Directions for this task: Nothing but the line with "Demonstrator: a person" and the lines after it should appear, each retyped exactly as in the listing.

Source data:
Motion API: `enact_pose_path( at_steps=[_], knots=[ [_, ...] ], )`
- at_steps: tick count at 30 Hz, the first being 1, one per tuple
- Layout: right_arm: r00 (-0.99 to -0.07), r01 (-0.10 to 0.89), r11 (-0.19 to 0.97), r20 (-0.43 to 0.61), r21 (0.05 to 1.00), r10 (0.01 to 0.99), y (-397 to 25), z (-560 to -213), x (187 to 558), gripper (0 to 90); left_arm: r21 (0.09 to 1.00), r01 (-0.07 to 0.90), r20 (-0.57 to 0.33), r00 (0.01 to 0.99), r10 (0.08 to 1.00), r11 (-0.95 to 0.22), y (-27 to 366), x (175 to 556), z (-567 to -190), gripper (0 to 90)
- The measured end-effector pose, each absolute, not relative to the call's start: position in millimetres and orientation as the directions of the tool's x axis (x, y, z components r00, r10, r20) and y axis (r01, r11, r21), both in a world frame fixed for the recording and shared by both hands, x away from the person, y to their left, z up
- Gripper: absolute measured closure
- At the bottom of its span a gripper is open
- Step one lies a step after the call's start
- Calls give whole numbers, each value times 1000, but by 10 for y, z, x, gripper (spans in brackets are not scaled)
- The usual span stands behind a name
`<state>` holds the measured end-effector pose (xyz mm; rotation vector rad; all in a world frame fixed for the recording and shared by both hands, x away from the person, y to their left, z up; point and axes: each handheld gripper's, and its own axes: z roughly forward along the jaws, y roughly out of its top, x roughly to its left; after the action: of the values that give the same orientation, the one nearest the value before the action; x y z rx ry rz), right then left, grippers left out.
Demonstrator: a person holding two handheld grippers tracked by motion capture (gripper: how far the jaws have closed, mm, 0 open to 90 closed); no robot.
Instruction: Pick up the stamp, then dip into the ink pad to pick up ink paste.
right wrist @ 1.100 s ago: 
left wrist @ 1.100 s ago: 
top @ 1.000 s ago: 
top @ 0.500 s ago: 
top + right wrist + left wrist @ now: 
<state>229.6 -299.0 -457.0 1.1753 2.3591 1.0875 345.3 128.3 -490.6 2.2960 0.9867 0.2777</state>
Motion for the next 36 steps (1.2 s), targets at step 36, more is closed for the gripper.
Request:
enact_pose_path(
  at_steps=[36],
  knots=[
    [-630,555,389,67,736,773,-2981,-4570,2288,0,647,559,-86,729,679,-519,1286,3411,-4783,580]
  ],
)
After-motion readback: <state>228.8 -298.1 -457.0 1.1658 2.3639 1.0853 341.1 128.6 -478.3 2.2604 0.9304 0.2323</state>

Output for this exercise:
Demonstrator: a person holding two handheld grippers tracked by motion capture (gripper: how far the jaws have closed, mm, 0 open to 90 closed); no robot.
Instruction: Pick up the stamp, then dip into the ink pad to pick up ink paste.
right wrist @ 1.100 s ago: 
left wrist @ 1.100 s ago: 
top @ 1.000 s ago: 
top @ 0.500 s ago: 
top + right wrist + left wrist @ now: 
<state>229.6 -299.0 -457.0 1.1753 2.3591 1.0875 345.3 128.3 -490.6 2.2960 0.9867 0.2777</state>
Motion for the next 36 steps (1.2 s), targets at step 36, more is closed for the gripper.
Request:
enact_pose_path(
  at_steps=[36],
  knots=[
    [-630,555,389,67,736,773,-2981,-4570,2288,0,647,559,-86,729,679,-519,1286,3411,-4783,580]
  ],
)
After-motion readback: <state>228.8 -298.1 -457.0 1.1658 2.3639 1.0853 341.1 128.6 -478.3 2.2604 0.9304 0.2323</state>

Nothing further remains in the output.